Vortex Data Source
Sail provides a columnar data source exposed under the vortex format name. The implementation is based on the Python vortex-data library and supports filter pushdown with zero-copy Arrow RecordBatch reads.
Vortex is a columnar file format designed for fast analytical reads with adaptive encoding and efficient compression.
INFO
In the code below, spark refers to a Spark client session connected to the Sail server. You can refer to the Getting Started guide for how it works.
Installation
You need to install the pysail package with the vortex extra to use the Vortex data source.
pip install pysail[vortex]INFO
The Vortex data source requires PySpark 4.1+ for filter pushdown support.
Quick Start
Register the datasource once per Spark session.
from pysail.spark.datasource.vortex import VortexDataSource
spark.dataSource.register(VortexDataSource)Then read a Vortex file using the standard PySpark API.
df = (
spark.read.format("vortex")
.option("path", "/data/my_table.vortex")
.load()
)Options
| Name | Required | Default | Description |
|---|---|---|---|
path | Yes | The path to the Vortex file. |
Filter Pushdown
The data source pushes supported filters down to the Vortex reader so that only matching rows are materialized. This can significantly reduce I/O and memory usage for selective queries.

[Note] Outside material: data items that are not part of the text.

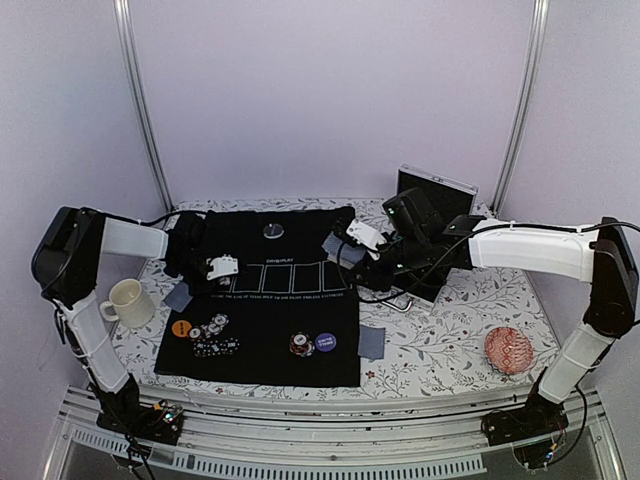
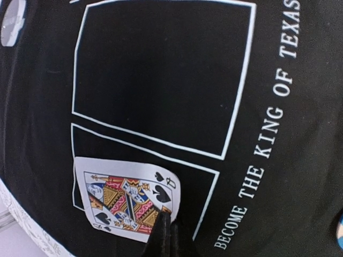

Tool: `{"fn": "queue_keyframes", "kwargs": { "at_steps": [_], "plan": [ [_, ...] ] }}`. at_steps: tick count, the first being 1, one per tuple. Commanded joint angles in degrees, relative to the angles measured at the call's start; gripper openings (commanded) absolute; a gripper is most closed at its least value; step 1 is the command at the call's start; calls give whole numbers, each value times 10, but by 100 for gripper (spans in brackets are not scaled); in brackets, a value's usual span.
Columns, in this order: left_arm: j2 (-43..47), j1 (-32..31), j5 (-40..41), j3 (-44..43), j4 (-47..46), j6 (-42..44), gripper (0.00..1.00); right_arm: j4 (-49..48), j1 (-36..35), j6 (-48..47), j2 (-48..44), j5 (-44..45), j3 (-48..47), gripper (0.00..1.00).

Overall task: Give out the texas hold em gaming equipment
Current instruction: Distribute the poker card in the big blind area.

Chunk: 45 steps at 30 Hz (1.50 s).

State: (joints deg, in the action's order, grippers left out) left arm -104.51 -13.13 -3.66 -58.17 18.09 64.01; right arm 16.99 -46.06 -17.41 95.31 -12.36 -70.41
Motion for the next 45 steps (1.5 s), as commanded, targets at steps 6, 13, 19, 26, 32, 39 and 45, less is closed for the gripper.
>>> {"fn": "queue_keyframes", "kwargs": {
  "at_steps": [6, 13, 19, 26, 32, 39, 45],
  "plan": [
    [138, 17, 78, -66, -57, -339, 0, -8, 3, 1, -15, -1, 3, 37],
    [267, 34, 160, -34, -21, -676, 0, -9, 3, 2, -18, -3, 5, 37],
    [367, 39, 108, 79, -68, -921, 0, -12, 2, 1, -19, -7, 6, 37],
    [430, 54, 145, 219, -167, -1108, 0, -12, 3, 1, -21, -5, 6, 37],
    [428, 77, 87, 323, -252, -1206, 0, -11, 2, 1, -19, -6, 6, 37],
    [412, 106, 62, 367, -276, -1245, 0, -10, 2, 1, -18, -4, 6, 37],
    [419, 109, 72, 391, -248, -1280, 0, -7, 3, 2, -17, -5, 6, 37]
  ]
}}
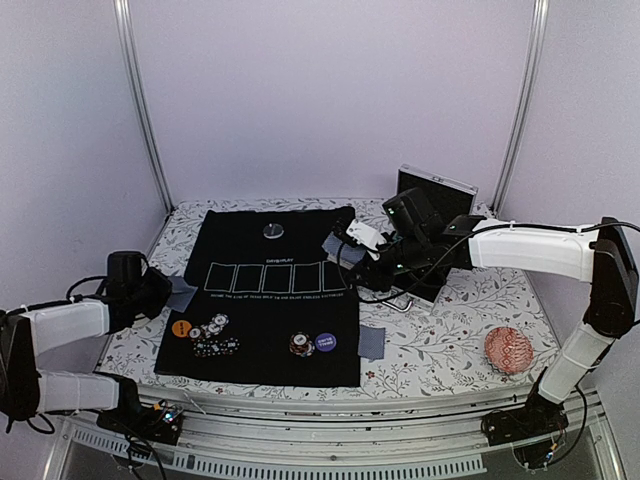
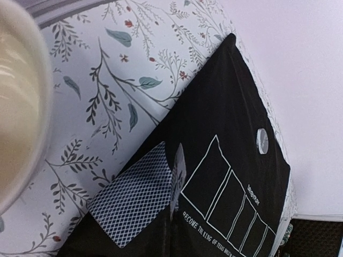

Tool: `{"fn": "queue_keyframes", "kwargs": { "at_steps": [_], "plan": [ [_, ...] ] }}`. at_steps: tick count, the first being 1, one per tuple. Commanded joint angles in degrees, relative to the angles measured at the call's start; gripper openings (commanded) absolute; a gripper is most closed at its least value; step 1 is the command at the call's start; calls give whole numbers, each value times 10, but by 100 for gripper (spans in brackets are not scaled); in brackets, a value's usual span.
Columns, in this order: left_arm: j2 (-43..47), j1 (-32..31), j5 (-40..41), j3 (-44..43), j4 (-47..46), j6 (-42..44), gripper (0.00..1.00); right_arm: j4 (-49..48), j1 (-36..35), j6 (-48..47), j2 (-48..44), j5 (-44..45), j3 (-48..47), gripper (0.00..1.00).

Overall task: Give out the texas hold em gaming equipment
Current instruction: Distribute the poker card in the big blind area.

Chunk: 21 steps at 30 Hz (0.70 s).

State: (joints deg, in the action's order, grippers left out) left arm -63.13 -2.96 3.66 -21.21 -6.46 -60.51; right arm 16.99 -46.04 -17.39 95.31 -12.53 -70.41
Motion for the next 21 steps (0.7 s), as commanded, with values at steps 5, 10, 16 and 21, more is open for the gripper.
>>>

Supported filter types (pushed down to Vortex):
| Filter | Example |
|---|---|
EqualTo | df.filter(df.id == 3) |
GreaterThan | df.filter(df.id > 10) |
GreaterThanOrEqual | df.filter(df.id >= 10) |
LessThan | df.filter(df.id < 10) |
LessThanOrEqual | df.filter(df.id <= 10) |
In | df.filter(df.id.isin(1, 2, 3)) |
Not | df.filter(df.id != 3) (negation of supported filters) |
Filters that cannot be pushed down (such as IS NULL/IS NOT NULL, startswith, endswith, contains, or other string predicates) are still supported, but they are applied by Spark after the read. When combining filters with &, each supported filter is pushed down individually and unsupported ones are applied post-read.
Examples
Basic Read
from pysail.spark.datasource.vortex import VortexDataSource
spark.dataSource.register(VortexDataSource)

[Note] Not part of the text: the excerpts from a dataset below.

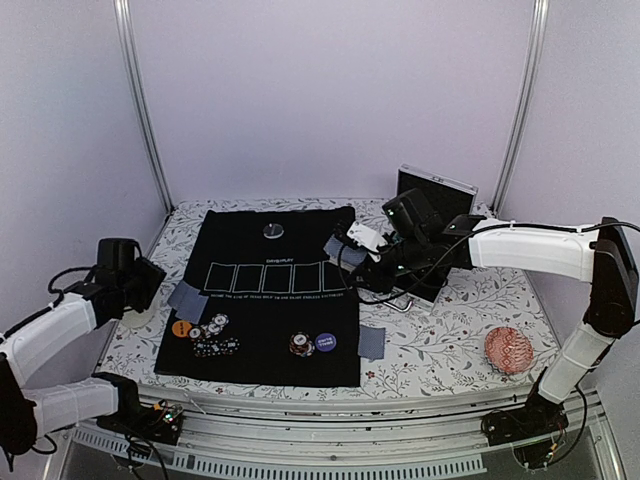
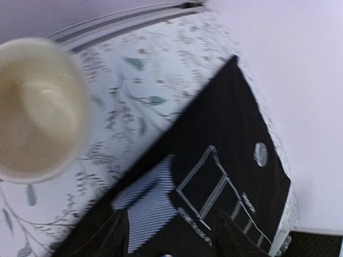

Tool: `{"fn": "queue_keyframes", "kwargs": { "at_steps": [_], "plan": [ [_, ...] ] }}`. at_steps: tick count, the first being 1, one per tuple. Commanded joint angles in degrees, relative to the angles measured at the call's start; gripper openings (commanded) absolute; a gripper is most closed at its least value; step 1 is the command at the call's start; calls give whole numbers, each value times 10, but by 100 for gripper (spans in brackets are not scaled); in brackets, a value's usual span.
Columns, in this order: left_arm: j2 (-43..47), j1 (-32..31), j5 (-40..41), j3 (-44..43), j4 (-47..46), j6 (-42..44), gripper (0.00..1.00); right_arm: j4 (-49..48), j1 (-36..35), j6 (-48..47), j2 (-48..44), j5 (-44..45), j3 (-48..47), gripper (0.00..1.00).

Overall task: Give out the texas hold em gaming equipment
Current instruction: Distribute the poker card in the big blind area, then pick up the poker card from the face-down deck piles.

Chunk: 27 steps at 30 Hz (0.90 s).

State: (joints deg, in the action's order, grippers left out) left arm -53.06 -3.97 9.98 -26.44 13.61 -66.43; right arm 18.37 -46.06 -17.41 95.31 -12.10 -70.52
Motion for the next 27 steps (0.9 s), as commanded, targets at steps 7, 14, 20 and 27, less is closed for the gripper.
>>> {"fn": "queue_keyframes", "kwargs": {
  "at_steps": [7, 14, 20, 27],
  "plan": [
    [-189, -234, -312, -280, -131, 443, 72, 12, -29, -8, -5, 20, -41, 37],
    [-264, -311, -454, -304, -186, 500, 88, 8, -37, 1, 12, 5, -60, 37],
    [-291, -328, -470, -326, -191, 513, 88, 14, -43, 1, 31, 8, -78, 37],
    [-337, -331, -413, -378, -130, 523, 82, 17, -48, -1, 48, 14, -96, 37]
  ]
}}
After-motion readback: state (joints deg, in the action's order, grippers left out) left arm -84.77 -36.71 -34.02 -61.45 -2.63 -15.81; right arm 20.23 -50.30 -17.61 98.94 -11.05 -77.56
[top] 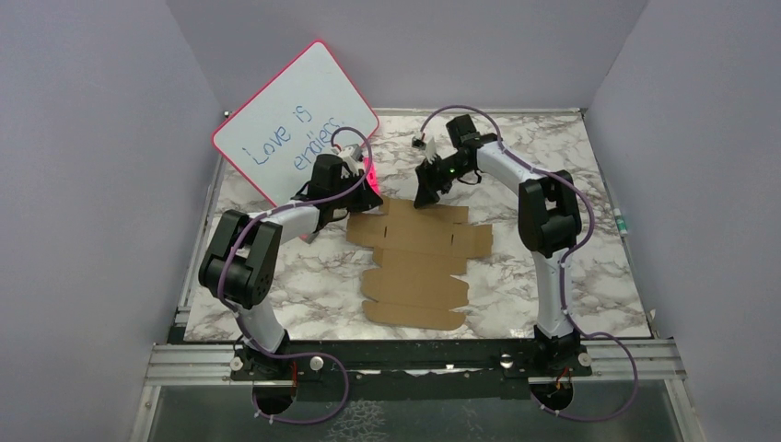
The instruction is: Fold the paper box
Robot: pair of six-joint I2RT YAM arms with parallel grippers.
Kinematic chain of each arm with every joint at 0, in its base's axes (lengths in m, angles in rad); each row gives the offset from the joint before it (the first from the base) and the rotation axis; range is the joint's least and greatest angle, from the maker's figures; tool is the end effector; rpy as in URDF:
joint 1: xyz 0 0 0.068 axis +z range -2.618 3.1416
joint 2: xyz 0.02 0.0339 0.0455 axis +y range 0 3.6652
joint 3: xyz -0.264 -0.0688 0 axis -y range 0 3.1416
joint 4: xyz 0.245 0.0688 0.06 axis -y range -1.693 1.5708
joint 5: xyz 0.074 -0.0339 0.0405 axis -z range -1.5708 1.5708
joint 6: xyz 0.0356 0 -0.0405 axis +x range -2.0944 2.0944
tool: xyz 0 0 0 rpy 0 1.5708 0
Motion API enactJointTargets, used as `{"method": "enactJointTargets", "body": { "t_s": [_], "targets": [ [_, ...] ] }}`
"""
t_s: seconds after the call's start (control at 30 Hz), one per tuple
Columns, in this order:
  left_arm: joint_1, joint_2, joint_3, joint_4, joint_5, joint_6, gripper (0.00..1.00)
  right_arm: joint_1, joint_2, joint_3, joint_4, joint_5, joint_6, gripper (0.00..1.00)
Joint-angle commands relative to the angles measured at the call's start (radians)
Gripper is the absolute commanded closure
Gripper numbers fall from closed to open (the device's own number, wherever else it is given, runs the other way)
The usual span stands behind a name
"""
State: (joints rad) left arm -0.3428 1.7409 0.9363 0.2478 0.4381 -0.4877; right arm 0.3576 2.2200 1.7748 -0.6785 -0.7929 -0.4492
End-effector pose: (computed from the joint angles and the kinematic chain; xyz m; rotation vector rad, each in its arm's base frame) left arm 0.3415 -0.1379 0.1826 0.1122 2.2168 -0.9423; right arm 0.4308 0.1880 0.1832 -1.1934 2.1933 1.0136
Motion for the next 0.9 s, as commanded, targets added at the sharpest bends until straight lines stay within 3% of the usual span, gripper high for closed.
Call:
{"method": "enactJointTargets", "body": {
  "t_s": [0.0,0.17,0.43,0.73,0.87],
  "targets": [
    [-0.007,-0.053,-0.019,0.053,-0.002,0.020,1.00,-0.004,0.032,0.030,-0.103,-0.075,-0.066,0.35],
    [-0.013,-0.066,-0.030,0.062,-0.003,0.021,1.00,-0.006,0.037,0.008,-0.112,-0.130,-0.107,0.46],
    [-0.015,-0.065,-0.031,0.063,-0.009,0.016,1.00,-0.004,0.032,0.028,-0.153,-0.127,-0.129,0.83],
    [-0.016,-0.098,-0.038,0.047,-0.022,-0.010,0.92,0.003,-0.140,-0.125,-0.018,0.020,-0.109,0.99],
    [-0.016,-0.142,-0.049,0.020,-0.040,-0.021,0.78,0.036,-0.219,-0.170,0.005,0.127,-0.141,0.99]
  ]
}}
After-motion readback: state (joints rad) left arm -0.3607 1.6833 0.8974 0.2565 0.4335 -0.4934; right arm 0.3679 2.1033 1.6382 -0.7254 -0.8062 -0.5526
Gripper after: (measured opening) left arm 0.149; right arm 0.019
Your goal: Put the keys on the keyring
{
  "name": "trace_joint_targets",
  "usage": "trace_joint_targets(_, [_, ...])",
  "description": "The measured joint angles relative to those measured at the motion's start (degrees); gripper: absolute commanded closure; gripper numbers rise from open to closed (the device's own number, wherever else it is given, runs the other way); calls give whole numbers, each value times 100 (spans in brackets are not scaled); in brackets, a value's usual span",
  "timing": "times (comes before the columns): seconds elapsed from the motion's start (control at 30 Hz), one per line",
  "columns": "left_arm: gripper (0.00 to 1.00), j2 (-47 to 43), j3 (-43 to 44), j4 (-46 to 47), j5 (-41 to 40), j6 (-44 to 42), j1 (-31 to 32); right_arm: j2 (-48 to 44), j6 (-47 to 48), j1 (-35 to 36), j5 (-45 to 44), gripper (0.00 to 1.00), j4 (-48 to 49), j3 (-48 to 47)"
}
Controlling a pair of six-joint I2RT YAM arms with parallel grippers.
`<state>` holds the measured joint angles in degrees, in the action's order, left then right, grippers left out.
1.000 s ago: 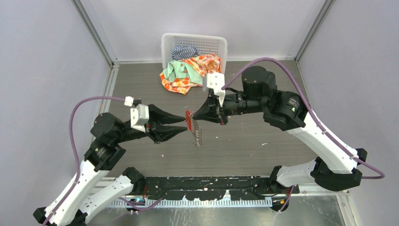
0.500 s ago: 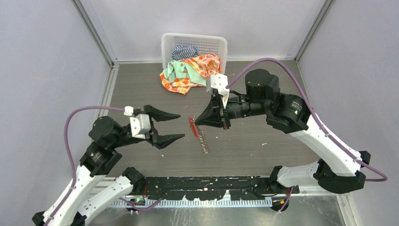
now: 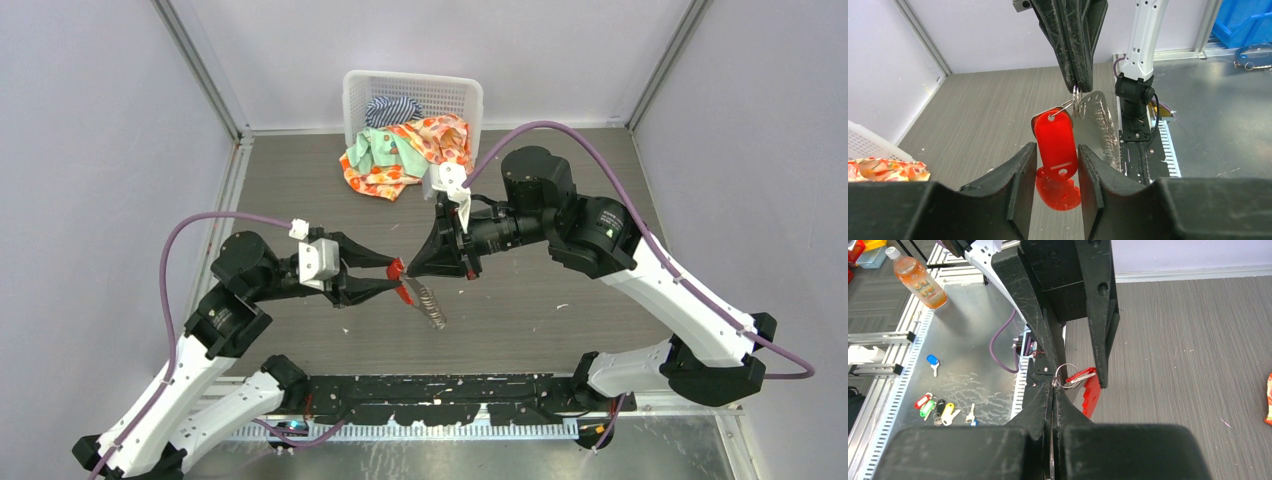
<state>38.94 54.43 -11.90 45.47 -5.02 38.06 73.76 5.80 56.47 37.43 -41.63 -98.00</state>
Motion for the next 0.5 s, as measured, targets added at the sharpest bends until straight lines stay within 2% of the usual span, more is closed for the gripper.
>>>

df = spark.read.format("vortex").option("path", "/data/events.vortex").load()
df.show()Filter Pushdown
Filters are pushed down to the Vortex reader automatically:
df = spark.read.format("vortex").option("path", "/data/events.vortex").load()
# The comparison filter is pushed down to Vortex; isNotNull is applied post-read
df.filter((df.score > 90.0) & (df.name.isNotNull())).show()SQL Query
df = spark.read.format("vortex").option("path", "/data/events.vortex").load()
df.createOrReplaceTempView("events")
spark.sql("SELECT * FROM events WHERE id > 100 ORDER BY score DESC").show()Creating Vortex Files
You can create Vortex files from any PyArrow table using the vortex-data library directly:
import pyarrow as pa
import vortex
table = pa.table({
"id": [1, 2, 3, 4, 5],
"name": ["alice", "bob", "carol", "dave", "eve"],
"score": [90.5, 85.0, 92.3, 78.1, 88.7],
})
vortex.io.write(table, "/data/my_table.vortex")